A decade late, a dollar short

Reprinted from World magazine

By Joel Belz, Publisher, World magazine

January 1996 – Evangelical Christians have a reputation, deserved or otherwise, for being a decade or two behind the times. Sometimes that’s an embarrassment; it can also be an advantage.

In one particular, Christians’ tendency to fall behind the world has been a good thing. The fact that we’re catching up is dangerous.

It took many evangelicals half a century to decide their parents had been too strict in forbidding Hollywood’s movies. It was “fundamentalist” to say you wouldn’t go see the flicks. Use a little God given judgment, some of us began to argue a little too self-confidently, take in half a dozen movies a year or so, and we’d sure enough find greatly improved opportunities to talk to unbelievers about contemporary culture.

Sure enough is right.

I know this from personal experience. I was barely 17 when I had to sneak off, looking both ways to make sure nobody saw me going into the Esquire Theater on Clayton Road in St. Louis, just to see The Sound of Music.

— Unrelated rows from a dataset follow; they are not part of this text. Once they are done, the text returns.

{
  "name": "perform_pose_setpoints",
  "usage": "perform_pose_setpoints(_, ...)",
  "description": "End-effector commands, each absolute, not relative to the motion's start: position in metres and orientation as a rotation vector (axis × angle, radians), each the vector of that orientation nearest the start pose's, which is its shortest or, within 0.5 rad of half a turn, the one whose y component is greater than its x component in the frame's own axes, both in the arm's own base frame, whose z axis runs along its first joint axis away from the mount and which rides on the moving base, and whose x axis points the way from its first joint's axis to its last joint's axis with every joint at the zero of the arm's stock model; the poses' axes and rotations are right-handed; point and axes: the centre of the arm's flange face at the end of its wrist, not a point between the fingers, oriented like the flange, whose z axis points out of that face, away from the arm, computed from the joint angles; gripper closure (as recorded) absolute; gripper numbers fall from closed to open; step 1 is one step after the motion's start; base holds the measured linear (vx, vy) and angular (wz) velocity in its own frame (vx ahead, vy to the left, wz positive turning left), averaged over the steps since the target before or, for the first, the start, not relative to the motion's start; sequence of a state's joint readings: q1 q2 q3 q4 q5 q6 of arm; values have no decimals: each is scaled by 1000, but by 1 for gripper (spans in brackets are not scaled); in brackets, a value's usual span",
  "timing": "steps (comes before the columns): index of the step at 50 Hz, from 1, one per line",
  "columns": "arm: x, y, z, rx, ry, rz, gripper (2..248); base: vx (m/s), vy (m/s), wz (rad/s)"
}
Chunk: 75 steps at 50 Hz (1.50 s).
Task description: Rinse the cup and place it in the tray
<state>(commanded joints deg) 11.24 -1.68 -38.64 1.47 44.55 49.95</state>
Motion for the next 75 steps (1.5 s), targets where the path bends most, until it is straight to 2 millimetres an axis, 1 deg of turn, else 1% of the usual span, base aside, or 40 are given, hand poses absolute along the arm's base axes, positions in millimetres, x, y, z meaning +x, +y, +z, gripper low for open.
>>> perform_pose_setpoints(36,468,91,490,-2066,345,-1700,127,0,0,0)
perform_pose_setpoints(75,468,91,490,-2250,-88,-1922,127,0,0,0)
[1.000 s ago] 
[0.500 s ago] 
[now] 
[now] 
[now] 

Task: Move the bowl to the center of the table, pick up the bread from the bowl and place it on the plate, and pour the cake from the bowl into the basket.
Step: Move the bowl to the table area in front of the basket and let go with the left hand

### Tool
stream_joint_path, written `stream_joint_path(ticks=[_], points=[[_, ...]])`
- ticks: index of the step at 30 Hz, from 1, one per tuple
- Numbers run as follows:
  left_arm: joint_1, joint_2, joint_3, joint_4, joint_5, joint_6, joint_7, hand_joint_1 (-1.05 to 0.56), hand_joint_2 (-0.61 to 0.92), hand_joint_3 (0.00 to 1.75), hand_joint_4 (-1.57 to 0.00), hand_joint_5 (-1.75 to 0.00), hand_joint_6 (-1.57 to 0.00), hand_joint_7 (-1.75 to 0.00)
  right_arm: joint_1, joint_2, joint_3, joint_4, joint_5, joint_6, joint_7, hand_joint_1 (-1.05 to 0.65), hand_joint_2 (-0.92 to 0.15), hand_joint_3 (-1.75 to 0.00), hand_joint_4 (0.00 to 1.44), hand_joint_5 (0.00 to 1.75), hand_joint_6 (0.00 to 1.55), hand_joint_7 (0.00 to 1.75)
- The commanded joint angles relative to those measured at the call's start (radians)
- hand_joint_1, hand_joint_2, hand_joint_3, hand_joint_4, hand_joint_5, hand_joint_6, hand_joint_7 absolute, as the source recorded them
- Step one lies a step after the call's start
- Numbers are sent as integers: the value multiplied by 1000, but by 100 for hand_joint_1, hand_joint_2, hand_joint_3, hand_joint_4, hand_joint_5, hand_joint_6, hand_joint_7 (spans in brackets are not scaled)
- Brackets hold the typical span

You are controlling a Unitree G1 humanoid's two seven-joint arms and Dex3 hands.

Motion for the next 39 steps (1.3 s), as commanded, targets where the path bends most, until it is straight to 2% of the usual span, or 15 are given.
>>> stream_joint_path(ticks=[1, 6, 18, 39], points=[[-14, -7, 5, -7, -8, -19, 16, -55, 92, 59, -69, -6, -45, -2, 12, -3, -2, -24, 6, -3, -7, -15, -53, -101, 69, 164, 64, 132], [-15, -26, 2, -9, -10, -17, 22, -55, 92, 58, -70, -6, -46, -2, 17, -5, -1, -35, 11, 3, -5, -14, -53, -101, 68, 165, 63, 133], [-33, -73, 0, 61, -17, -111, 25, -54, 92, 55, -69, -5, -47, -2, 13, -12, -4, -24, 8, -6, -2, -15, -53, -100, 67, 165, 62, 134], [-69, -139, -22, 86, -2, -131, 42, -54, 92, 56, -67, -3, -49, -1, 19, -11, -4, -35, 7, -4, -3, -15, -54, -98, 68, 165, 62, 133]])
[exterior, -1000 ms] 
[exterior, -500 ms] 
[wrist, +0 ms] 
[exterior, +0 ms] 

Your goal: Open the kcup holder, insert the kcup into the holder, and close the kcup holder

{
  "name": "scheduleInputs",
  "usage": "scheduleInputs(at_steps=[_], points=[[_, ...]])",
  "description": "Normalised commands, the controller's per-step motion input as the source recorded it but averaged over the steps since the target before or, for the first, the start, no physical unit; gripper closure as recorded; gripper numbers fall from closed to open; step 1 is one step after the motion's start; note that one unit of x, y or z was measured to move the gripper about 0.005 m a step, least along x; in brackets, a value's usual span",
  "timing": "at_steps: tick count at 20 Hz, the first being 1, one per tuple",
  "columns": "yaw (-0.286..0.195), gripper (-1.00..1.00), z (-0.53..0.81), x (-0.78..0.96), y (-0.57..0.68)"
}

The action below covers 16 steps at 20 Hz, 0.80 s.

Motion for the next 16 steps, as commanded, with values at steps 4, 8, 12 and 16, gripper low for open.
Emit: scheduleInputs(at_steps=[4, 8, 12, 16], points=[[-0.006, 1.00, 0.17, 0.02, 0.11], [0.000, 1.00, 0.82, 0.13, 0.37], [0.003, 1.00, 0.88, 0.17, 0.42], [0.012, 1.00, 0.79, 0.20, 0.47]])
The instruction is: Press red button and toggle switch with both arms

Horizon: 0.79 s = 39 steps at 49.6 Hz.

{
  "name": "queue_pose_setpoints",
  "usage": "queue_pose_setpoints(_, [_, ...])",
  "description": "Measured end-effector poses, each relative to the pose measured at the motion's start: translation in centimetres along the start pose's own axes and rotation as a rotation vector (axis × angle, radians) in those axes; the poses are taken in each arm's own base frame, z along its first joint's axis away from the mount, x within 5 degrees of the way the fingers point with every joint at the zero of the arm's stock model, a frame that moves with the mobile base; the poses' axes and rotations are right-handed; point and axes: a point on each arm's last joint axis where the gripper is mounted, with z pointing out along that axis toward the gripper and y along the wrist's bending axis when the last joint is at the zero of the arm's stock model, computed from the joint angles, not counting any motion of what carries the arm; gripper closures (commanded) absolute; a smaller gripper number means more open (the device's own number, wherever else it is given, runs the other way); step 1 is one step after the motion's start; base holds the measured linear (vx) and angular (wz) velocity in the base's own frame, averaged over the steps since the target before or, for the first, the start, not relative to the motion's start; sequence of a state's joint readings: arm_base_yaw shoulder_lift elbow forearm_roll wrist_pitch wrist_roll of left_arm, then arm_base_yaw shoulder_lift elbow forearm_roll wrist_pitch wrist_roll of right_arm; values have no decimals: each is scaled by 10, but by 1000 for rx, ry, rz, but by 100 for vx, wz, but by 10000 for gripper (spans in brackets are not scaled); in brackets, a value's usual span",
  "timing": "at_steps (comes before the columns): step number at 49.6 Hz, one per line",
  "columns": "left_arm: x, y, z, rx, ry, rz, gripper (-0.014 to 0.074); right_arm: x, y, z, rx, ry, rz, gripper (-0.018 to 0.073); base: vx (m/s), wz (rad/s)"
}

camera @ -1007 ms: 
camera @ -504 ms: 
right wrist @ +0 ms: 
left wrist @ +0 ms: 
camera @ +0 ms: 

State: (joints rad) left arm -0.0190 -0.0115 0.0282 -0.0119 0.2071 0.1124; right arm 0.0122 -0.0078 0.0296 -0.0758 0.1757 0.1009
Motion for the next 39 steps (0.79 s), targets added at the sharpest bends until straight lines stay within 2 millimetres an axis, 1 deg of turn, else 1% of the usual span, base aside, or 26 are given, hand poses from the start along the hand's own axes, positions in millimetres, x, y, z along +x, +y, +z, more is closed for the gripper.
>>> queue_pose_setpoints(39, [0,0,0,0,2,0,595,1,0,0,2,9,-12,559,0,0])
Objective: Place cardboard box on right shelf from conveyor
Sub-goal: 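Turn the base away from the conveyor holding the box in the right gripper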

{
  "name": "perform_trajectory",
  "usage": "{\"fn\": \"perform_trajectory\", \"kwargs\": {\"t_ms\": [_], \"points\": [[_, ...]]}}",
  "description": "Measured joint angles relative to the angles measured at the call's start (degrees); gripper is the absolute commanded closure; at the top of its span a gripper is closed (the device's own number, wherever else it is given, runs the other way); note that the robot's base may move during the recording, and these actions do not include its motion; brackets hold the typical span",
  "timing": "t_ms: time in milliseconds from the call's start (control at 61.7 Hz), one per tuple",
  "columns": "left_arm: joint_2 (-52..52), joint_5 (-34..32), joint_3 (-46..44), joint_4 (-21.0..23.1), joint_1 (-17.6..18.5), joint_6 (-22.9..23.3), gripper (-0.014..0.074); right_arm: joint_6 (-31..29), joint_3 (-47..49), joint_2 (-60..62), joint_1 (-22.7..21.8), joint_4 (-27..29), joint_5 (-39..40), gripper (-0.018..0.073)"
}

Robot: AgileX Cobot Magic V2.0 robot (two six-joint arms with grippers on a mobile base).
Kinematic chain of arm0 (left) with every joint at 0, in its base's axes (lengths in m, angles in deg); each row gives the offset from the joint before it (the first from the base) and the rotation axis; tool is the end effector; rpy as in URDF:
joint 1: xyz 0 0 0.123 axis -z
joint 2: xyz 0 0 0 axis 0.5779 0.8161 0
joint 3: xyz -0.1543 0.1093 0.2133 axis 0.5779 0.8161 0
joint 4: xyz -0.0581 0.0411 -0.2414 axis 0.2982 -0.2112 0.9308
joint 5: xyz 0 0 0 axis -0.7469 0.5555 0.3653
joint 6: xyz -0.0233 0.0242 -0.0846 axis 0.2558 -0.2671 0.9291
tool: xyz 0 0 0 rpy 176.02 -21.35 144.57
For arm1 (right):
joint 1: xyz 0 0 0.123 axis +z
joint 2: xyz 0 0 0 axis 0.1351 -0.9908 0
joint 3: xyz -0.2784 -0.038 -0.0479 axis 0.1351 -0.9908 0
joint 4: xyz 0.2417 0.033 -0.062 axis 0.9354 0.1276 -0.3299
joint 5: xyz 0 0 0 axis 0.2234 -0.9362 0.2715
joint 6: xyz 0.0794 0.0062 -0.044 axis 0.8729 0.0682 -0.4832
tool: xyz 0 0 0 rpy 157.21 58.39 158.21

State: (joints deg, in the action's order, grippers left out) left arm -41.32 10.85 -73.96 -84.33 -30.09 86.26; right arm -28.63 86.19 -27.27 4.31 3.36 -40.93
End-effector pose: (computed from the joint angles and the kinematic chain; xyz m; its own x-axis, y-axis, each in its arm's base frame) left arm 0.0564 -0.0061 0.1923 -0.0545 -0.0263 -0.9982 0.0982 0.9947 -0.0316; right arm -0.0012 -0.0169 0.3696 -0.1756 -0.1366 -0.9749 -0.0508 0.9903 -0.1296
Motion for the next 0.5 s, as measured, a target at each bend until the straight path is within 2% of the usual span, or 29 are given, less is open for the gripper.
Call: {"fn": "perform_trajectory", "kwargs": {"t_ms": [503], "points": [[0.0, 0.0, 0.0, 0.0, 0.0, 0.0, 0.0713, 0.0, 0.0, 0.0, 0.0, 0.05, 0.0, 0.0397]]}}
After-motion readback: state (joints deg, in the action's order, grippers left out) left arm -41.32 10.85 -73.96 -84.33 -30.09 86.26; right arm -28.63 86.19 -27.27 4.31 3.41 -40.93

Today, not one Hollywood release in a hundred is as innocuous as The Sound of Music. Producers’ style these days is to take even mild, straightforward stories and spice them up with language and scenes that a generation ago would have ruled them out of bounds for most people in America, let alone most evangelicals. But now we Christians pay to bring a huge majority of all that is produced right into our own living rooms. We sit and watch it all with our children.

Some of us are outraged, and properly so, at entertainment like the reportedly pornographic Showgirls now being shown in neighborhood theaters across the country. “Such purveyors,” said Cal Thomas in his column here in World two weeks ago, “must be shamed and told they cannot get away with morally raping our children and strip-mining our land of its remaining virtue.”

And when the National Endowment for the Arts supports blasphemous acts of “entertainment,” it is right for Christians to protest, to boycott, and to insist that such funding be cut off.

Even so, Showgirls and Adres Serrano’s crudities are not the ultimate problem. The problem instead lies in the acceptance by millions of Christians of prime-time programs full of double entendres, of PG movies loaded with the blasphemous use of God’s name, and with the just-this-side-of-pornographic videos brought by the armloads into our homes.

Too many of us have adopted a self-justifying view of what might offend God and what might not. That’s why we’ve come to think it’s OK to invest an evening watching Murder One when we’d feel a bit more embarrassed to watch a program called Adultery One. And it has something to do with why we tend to tolerate an entertainer’s using God’s name profanely more than we will a long list of sexual or excremental four-letter words. We’ve developed a hierarchy of sins that is wholly extra-biblical.

The awful result of that kind of thinking is that we incrementally harden our hearts to sin of every kind. That’s exactly what we evangelicals have done as we’ve tolerated increasing doses of almost everything God says we shouldn’t even think about. Especially in this area of entertainment, we’ve kidded ourselves – little by little – into thinking that what God calls sin isn’t really sin.

I am suggesting a return to the over-simplicity of fundamentalism’s old no movies rule. There are good reasons why we discarded some of that modern-day pharisaism.

But a one-time excess of legalism should never serve as an excuse for new excesses in freedom. When’s the last time you walked out of a theater and complained to the manager about the content of what angered you? When’s the last time you stood up in your own living room, shut off the TV, and said, “That’s enough!” When did you last tell the manager of your local video store that they’d gone too far?

Protests, nationwide boycotts, and congressional action against what’s outrageously evil all have their place. Right now I’m more worried about that which hasn’t yet outraged us, but maybe should have.